This week is the final week before First Evaluation between 26th June to 30th June. So I took all the experiment results together and do some analysis for taking the next steps. Earlier I had noted MRR and Hits@10 metric only. But I decided to expand the table to consider Hits@1 and Hits@3 results as well for a better analysis. I also noted the training time for each model.
There were some missing pieces from the previous weeks. As I had mentioned in Week 1 post, the GitHub code for HolE uses a bin file as input. The WN11 bin file was given by th authors, but for FB15K, the bin file wasn’t there. So I had to prepare the bin (compressed) version of FB15K for running the code. I used a python code to unpickled and check the contents of the WN18.bin file. Luckily there was nothing much complicated, and I wrote a simple python code data2bin.py to convert the standard benchmark FB15K dataset (which can be found in our Wiki resource page) to FB15K.bin file which the code requires, and put the code to execution.

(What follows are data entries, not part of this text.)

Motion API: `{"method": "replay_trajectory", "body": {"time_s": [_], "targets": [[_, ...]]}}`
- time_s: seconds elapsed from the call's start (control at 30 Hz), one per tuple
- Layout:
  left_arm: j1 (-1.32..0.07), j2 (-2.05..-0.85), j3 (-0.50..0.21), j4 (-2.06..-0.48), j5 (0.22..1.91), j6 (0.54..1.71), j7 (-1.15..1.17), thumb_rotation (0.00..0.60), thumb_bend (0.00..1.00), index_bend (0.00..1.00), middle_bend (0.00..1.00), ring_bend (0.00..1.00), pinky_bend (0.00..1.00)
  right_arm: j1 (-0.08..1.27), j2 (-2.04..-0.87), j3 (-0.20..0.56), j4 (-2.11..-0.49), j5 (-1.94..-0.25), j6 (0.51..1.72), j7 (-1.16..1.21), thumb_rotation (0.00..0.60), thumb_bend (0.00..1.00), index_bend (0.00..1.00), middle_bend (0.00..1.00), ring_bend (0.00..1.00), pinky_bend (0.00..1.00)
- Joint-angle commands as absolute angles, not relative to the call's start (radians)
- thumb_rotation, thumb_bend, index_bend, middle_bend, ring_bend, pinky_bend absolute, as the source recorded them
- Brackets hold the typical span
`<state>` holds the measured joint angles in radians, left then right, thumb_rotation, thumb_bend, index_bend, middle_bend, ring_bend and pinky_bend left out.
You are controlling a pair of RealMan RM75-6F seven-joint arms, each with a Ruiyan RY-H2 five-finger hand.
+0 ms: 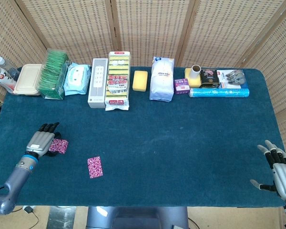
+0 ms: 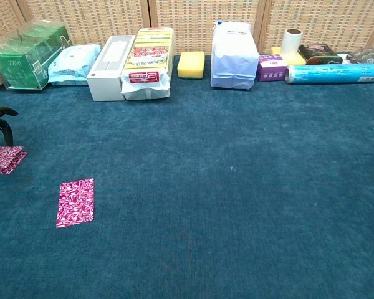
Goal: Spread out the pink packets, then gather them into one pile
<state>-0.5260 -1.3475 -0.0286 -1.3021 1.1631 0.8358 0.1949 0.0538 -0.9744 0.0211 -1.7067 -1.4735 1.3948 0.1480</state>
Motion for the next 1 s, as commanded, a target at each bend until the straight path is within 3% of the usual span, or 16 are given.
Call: {"method": "replay_trajectory", "body": {"time_s": [0.03,0.7,1.0], "targets": [[-0.527,-1.346,-0.027,-1.304,1.161,0.834,0.200,0.600,0.21,0.35,0.00,0.00,0.00,0.053,-0.976,0.020,-1.707,-1.474,1.396,0.147,0.600,0.00,0.09,0.00,0.00,0.00],[-0.519,-1.319,-0.026,-1.353,1.203,0.874,0.184,0.600,0.21,0.26,0.00,0.00,0.00,0.052,-0.974,0.020,-1.708,-1.473,1.396,0.147,0.600,0.00,0.10,0.00,0.00,0.00],[-0.517,-1.265,0.024,-1.511,1.442,0.983,0.147,0.600,0.23,0.26,0.00,0.00,0.00,0.052,-0.976,0.020,-1.711,-1.474,1.396,0.141,0.600,0.00,0.10,0.00,0.00,0.00]]}}
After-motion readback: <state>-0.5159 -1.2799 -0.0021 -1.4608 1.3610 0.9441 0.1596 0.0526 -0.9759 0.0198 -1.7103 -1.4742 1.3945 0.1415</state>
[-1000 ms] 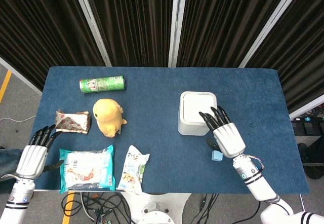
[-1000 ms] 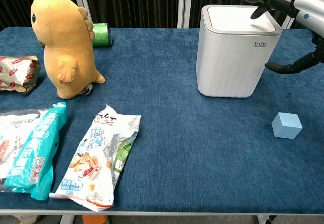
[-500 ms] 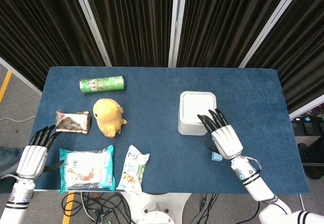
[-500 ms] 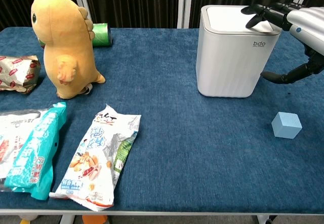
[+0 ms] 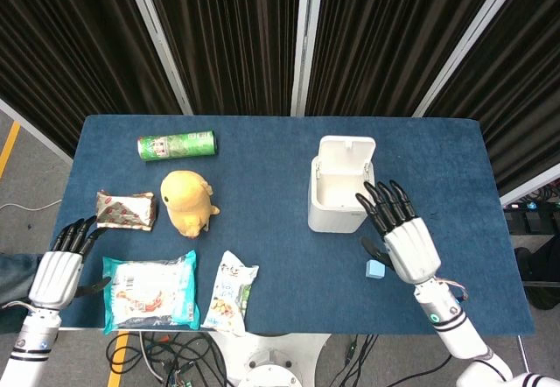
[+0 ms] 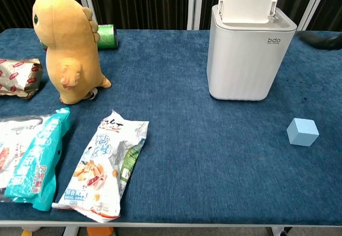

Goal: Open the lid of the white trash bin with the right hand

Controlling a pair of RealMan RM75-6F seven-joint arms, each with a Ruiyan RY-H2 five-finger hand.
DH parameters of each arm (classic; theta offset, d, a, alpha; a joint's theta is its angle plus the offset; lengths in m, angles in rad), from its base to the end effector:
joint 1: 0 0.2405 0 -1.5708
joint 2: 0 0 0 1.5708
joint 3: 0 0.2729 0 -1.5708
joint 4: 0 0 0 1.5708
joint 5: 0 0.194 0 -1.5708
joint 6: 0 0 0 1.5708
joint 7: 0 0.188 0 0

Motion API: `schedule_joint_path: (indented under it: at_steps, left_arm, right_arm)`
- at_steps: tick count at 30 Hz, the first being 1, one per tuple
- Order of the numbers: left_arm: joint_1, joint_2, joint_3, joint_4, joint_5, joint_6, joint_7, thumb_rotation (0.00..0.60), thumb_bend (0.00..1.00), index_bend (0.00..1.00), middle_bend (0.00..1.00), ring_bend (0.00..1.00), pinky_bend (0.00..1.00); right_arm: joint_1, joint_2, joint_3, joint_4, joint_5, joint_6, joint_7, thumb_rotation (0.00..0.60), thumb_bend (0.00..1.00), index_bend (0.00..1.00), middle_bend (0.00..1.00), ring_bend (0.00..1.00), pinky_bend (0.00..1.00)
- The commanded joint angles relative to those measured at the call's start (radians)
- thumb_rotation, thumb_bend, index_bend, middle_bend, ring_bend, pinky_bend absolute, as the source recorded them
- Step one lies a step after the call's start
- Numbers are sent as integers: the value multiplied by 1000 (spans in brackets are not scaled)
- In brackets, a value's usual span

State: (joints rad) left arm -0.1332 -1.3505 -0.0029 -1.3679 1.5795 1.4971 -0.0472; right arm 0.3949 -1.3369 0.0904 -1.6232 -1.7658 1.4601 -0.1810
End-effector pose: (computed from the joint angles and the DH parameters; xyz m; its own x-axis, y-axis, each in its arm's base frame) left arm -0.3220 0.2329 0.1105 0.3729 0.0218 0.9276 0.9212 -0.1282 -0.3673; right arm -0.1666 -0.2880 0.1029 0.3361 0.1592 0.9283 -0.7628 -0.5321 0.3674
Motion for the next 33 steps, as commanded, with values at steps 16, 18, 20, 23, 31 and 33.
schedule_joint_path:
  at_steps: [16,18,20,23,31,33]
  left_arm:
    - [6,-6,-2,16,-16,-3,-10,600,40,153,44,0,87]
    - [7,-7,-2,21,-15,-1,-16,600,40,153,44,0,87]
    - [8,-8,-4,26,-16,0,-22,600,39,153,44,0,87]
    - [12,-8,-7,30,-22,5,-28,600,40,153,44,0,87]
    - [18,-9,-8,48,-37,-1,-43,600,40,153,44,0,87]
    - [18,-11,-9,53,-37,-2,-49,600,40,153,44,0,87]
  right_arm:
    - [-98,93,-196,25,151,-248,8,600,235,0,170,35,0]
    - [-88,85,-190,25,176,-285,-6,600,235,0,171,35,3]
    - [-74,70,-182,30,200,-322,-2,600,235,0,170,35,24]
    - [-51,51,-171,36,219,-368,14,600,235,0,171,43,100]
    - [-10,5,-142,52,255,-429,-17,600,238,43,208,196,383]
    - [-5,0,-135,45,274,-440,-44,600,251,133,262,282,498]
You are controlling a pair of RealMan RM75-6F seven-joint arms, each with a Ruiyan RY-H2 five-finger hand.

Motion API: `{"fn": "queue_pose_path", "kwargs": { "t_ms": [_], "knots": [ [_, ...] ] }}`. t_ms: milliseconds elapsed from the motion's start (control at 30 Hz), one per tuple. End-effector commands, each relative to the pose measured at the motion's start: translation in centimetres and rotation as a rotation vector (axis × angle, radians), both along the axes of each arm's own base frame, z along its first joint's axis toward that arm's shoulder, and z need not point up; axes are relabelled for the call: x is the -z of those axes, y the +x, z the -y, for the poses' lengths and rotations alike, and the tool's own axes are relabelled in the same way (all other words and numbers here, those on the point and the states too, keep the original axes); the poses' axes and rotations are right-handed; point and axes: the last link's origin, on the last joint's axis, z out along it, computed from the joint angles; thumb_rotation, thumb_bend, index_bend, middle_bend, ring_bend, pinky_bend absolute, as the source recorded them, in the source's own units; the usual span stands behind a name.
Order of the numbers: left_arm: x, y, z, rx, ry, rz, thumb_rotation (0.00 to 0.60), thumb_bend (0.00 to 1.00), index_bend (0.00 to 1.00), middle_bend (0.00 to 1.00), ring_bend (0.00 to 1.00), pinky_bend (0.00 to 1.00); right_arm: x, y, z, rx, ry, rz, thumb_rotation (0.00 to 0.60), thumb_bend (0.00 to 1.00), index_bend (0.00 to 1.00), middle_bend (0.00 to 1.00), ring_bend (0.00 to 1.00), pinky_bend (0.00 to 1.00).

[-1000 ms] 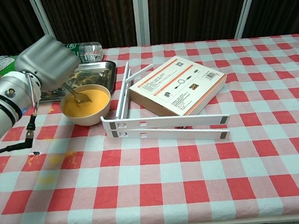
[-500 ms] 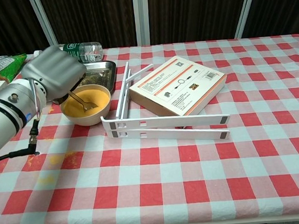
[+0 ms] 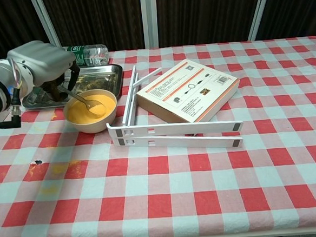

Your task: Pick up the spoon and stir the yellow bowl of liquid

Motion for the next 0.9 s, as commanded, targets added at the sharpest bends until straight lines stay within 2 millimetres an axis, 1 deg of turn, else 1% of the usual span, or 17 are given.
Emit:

The experiments revealed that the results are quite consistent with those mentioned in the research papers. However, the performance of HolE and Complex were very close, as can be seen from the table. In fact, HolE took a significantly lesser training time as compared to Complex even though the order of time complexity is more for HolE. One of the reasons can be that I ran Complex on a CPU. The authors have suggested to run on a GPU which they have mentioned would speed up the training 5X times.
The order of space and time complexity has been written from the Table 1 of the research paper by authors of Complex model.

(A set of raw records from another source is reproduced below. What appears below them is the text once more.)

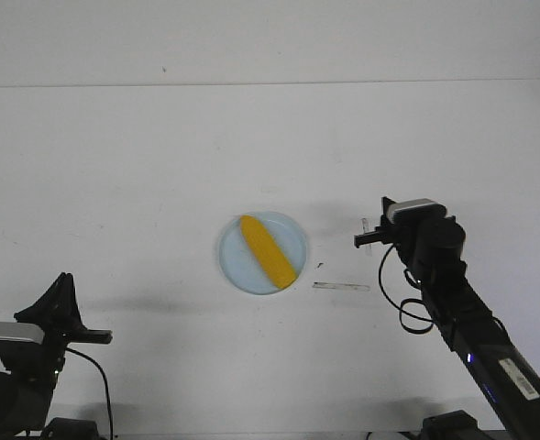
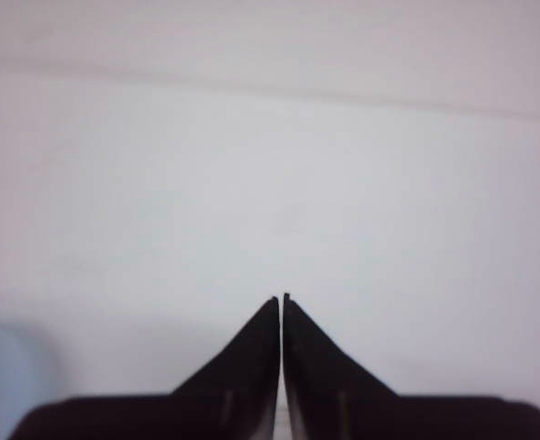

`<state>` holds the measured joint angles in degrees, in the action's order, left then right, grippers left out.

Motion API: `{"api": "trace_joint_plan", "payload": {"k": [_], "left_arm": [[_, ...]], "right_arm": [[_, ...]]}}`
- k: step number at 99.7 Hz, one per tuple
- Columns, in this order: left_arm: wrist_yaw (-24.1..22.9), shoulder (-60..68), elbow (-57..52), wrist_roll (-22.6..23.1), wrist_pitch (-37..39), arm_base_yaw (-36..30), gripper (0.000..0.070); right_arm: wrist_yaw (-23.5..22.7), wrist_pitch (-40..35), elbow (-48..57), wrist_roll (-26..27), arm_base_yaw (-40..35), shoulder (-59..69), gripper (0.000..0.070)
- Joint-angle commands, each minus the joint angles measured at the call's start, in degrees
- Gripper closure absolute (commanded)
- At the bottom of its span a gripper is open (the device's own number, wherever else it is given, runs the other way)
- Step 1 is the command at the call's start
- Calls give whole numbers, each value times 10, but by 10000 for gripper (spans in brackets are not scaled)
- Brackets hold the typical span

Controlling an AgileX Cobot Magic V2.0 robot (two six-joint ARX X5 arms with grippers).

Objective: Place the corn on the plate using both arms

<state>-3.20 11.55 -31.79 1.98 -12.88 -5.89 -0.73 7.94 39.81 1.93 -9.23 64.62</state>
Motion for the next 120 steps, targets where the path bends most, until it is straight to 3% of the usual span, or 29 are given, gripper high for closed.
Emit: {"api": "trace_joint_plan", "payload": {"k": [1, 22, 49, 79, 120], "left_arm": [[-2, -1, -4, 0, 9, -1, 699], [-2, -1, -4, -1, 9, -1, 699], [-2, -1, -4, -1, 9, -1, 699], [-2, -1, -4, -1, 9, -1, 699], [-2, -1, -4, -1, 9, -1, 699]], "right_arm": [[2, 25, -26, -1, 16, -23, 699], [1, 25, -106, -1, 66, -124, 699], [1, 12, -186, -1, 74, -290, 699], [1, -110, -189, -1, 74, -443, 699], [2, -106, -189, -1, 74, -519, 698]]}}
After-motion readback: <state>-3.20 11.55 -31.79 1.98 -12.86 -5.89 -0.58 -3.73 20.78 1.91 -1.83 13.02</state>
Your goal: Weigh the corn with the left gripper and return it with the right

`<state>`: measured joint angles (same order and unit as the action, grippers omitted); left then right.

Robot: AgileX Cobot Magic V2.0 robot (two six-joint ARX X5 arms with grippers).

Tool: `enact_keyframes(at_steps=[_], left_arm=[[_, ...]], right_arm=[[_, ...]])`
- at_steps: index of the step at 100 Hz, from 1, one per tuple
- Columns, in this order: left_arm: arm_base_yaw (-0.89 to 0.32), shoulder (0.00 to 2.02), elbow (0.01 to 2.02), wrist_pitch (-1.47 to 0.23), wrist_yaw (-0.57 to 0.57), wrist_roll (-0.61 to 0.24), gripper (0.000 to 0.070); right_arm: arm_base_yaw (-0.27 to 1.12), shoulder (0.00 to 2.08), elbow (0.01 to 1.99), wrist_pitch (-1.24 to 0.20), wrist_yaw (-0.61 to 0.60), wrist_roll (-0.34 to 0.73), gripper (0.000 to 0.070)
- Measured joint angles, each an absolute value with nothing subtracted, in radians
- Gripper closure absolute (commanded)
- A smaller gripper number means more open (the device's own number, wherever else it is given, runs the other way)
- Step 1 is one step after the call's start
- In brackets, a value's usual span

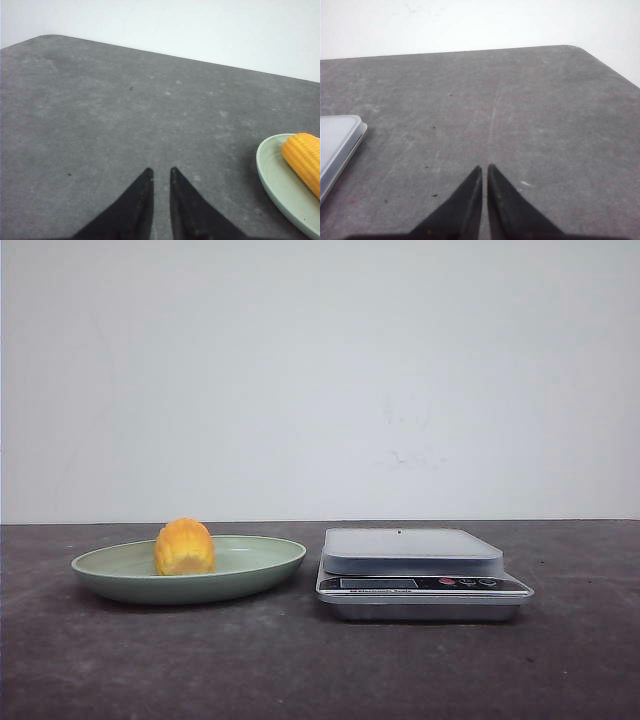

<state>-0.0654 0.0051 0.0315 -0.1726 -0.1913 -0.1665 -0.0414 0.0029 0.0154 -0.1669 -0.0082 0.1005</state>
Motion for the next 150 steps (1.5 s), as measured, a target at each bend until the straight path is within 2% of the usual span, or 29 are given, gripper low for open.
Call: enact_keyframes(at_steps=[46,69,108,119,134,150], left_arm=[[-0.065,0.005,0.031,-0.173,-0.191,-0.167,0.0685],[-0.065,0.005,0.031,-0.152,-0.191,-0.168,0.0684],[-0.065,0.005,0.031,-0.101,-0.191,-0.168,0.0684],[-0.065,0.005,0.031,-0.099,-0.191,-0.170,0.0688],[-0.065,0.006,0.033,-0.086,-0.178,-0.226,0.0687],[-0.068,0.064,0.084,-0.122,-0.128,-0.305,0.0687]], right_arm=[[-0.041,0.003,0.015,-0.152,-0.009,0.102,0.0689],[-0.041,0.003,0.015,-0.139,-0.026,0.162,0.0689],[-0.041,0.003,0.015,-0.140,-0.027,0.187,0.0689],[-0.041,0.003,0.015,-0.142,-0.059,0.192,0.0694],[-0.041,0.003,0.016,-0.135,-0.092,0.228,0.0697],[-0.041,0.031,0.101,-0.200,-0.096,0.291,0.0698]])
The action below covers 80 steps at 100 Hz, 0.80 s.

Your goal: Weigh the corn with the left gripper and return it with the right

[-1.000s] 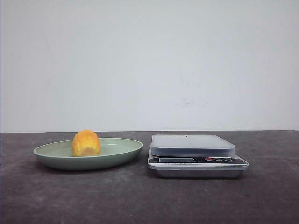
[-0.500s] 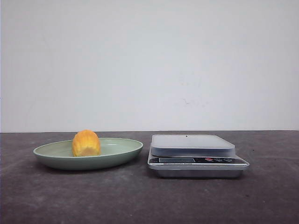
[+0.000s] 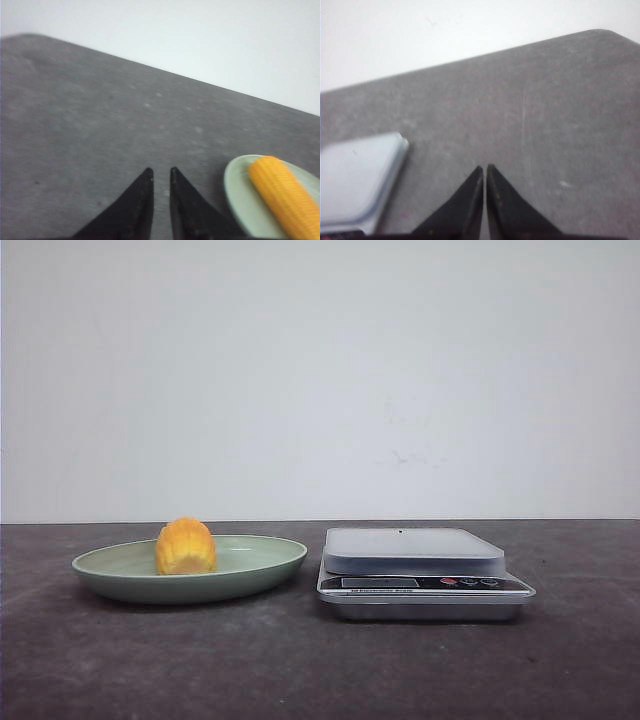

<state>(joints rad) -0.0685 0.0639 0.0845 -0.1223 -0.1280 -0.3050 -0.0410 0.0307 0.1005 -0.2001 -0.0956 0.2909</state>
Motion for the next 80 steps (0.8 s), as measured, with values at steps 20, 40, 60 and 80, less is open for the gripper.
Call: enact_keyframes(at_steps=[20,40,60,80], left_arm=[[-0.069,0.203,0.238,-0.123,-0.117,-0.342,0.0655],[-0.073,0.355,0.415,-0.200,-0.073,-0.347,0.0257],[-0.079,0.461,0.640,-0.257,-0.014,-0.284,0.0252],[-0.122,0.557,0.785,-0.323,0.035,-0.261,0.0207]], right_arm=[[-0.041,0.158,0.318,-0.232,-0.109,0.326,0.0694],[-0.041,0.319,0.514,-0.303,-0.166,0.310,0.0296],[-0.019,0.437,0.677,-0.357,-0.184,0.273,0.0278],[0.032,0.533,0.837,-0.438,-0.185,0.237,0.0212]])
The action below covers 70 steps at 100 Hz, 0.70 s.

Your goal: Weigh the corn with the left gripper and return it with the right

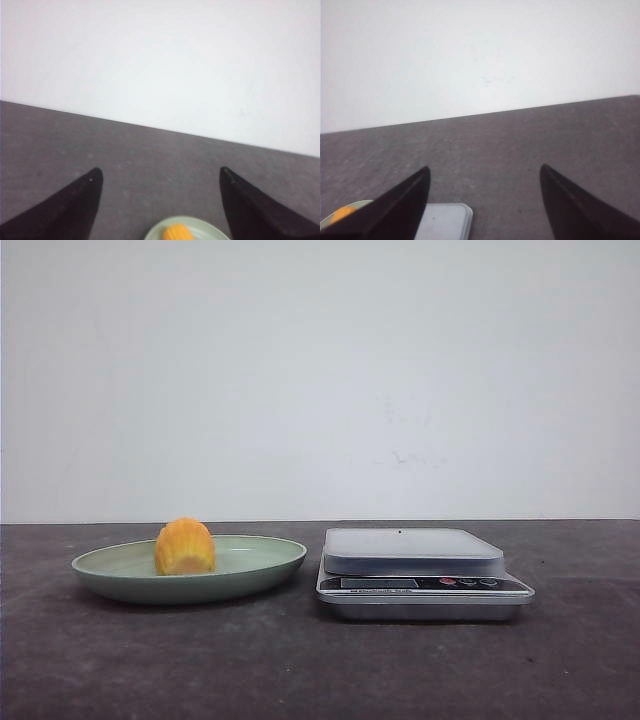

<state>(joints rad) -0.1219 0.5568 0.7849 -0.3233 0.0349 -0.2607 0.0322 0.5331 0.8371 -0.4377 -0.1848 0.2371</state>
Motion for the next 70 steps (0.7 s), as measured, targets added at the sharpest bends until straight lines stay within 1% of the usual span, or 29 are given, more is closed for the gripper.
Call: enact_keyframes(at_steps=[10,19,41,47,55,70], left_arm=[[-0.143,0.610,0.802,-0.359,0.045,-0.261,0.0136],[-0.170,0.678,0.802,-0.359,0.061,-0.261,0.0136],[-0.258,0.903,0.802,-0.347,0.075,-0.261,0.0137],[-0.280,0.957,0.802,-0.331,0.076,-0.263,0.0137],[-0.307,1.025,0.802,-0.306,0.076,-0.268,0.0137],[-0.352,1.132,0.802,-0.276,0.074,-0.279,0.0138]], right_arm=[[0.059,0.567,0.883,-0.480,-0.192,0.217,0.0212],[0.083,0.590,0.908,-0.512,-0.206,0.197,0.0212],[0.122,0.618,0.910,-0.538,-0.207,0.163,0.0211],[0.133,0.627,0.910,-0.537,-0.207,0.159,0.0195],[0.146,0.648,0.910,-0.535,-0.207,0.150,0.0148],[0.166,0.715,0.910,-0.536,-0.207,0.136,0.0146]])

Where do we stand right now?
The accomplishments before First phase of evaluations are as follows :
1) Selection of models : After running and checking many codes, I have picked 4 different working codes for evaluations. All these four models are used in most of the recent research papers for comparisons. So this is a great feat which is achieved.
2) Input format working : Standard format of the benchmark dataset can be easily used in all the four training codes. Now we can develop DBpedia dataset in this same format, and now we don’t need to worry about the compatibility of the dataset with these 4 model codes.

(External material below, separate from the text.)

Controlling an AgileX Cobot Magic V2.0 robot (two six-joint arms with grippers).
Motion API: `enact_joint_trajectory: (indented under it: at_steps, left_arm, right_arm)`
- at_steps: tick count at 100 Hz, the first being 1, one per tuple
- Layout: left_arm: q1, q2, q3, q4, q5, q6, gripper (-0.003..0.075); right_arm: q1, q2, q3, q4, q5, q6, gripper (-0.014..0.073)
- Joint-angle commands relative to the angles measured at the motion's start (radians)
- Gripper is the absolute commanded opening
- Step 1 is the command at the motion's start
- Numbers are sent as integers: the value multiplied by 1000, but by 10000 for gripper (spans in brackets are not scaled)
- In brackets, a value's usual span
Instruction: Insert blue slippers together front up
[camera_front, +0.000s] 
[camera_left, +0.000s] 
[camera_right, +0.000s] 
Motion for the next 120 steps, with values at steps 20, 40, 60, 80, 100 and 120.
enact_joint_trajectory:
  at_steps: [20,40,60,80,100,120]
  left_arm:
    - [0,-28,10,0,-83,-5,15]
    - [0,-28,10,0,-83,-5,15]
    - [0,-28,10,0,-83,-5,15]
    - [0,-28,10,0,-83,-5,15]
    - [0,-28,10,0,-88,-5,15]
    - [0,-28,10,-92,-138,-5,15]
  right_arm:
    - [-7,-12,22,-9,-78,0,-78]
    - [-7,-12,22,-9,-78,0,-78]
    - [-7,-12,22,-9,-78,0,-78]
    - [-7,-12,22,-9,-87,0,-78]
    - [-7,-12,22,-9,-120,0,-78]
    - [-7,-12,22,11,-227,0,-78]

3) Training time noted : The time required for training these models have been noted. This would be crucial in deciding our next steps, estimate training time and scalability for DBpedia dataset.
Where are we headed?
1) Since the codes and setup for these 4 models are complete, we can now shift our focus to evaluating these approaches on the DBpedia dataset, and check if these models work for DBpedia as well.
2) If we come up with a new model in future or someone from DBpedia community makes a new KB embeddings approach for DBpedia, it would become absolute necessary to compare with the existing approaches to make the claim. So the tasks done in these weeks would be certainly helpful for the entire DBpedia community.